Excite

Ärger wegen iPad-Rede im Bundestag

Der FDP-Abgeordnete Jimmy Schulz sorgte kürzlich für Wirbel im Bundestag, weil er eine Rede von seinem iPad abgelesen hatte. Da elektronische Geräte während der Reden eigentlich nicht zugelassen sind, wird nun diskutiert, ob er Politiker gegen Vorschriften verstoßen hat und es neue Regelungen geben wird.

Wie 'Bild.de' berichtet hatte Schulz vor knapp zwei Wochen in der Debatte um europäische Bürgerinitiativen von seinem Apple-Gerät und nicht von Papier abgelesen. Die Geschäftsordnung des Bundestages verbietet jeglische Elektronik im Plenum, die iPad- Rede war also eigentlich ein lupenreiner Verstoß.

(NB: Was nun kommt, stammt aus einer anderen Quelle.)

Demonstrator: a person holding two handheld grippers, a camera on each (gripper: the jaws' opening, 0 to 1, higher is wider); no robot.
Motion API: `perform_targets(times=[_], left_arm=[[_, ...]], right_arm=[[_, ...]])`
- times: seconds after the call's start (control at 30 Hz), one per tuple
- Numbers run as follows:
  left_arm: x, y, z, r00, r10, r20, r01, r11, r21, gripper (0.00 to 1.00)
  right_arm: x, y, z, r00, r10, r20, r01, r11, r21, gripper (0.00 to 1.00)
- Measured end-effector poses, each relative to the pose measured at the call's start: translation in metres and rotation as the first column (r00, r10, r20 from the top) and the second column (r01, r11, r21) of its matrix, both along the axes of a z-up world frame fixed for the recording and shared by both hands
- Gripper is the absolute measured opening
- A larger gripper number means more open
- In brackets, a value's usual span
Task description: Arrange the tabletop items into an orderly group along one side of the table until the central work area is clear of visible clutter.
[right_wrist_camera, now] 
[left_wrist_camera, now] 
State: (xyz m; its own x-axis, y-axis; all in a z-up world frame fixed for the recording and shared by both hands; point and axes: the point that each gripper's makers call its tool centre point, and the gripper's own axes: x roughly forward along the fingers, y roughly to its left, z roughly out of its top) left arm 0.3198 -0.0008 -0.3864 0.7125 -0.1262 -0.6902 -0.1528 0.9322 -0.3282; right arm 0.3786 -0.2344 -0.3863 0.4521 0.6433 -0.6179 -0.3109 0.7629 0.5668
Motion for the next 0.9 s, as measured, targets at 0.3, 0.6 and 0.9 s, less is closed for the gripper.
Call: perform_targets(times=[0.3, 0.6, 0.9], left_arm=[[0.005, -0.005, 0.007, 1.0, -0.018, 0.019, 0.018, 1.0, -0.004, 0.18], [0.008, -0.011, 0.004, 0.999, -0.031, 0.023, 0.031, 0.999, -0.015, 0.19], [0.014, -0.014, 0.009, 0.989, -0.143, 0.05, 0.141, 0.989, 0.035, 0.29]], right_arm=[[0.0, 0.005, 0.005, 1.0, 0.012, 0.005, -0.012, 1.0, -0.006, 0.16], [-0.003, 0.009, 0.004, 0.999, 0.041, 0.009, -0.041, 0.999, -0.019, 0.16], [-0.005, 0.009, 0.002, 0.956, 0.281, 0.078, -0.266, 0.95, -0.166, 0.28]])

Dennoch hätte das Präsidium nur kurz 'getuschelt' und den FDP- Abgeordneten anschließend fortfahren lassen. Laut 'tz-online.de' sagte Schulz 'Irgendwann müssen wir doch auch hier mal im digitalen Zeitalter ankommen' und räumte später ein, dass er durchaus provozieren wollte. Während seine eingeweihten Parteikollegen über die mutige Aktion applaudierten, reagierten die Mitglieder der anderen Parteien teilweise ablehnend. Ex- Bundestagspräsident Wolfgang Thierse soll sogar unsicher geflüstert haben 'Was ist das denn?'.

Jimmy Schulz bei seiner iPad-Rede im Bundestag

Inzwischen wird geprüft, ob und in wie fern Jimmy Schulz gegen wichtige Vorschriften verstoßen habe. Der Politiker findet es gut, dass er so die Diskussion anheizen konnte. Wenn in den Medien auch teilweise von 'Eklat' und 'Skandal' die Rede war, so hält er die Debatte für notwendig. Man sollte in der Zukunft verhindern, dass die Politiker 'Berge von Papier' bei sich führen müssten. Das Elektronikverbot würde ohnehin nicht ernst genommen, 'selbst Angela Merkel schreibt ständig SMS unterm Tisch', petzte Schulz.

Interessant ist allerdings, dass der FDPler keinen weiteren Einsatz des Mini-Computers von Apple plant. Viel zu unpraktisch fand Jimmy Schulz das iPad bei seiner Rede im Bundestag.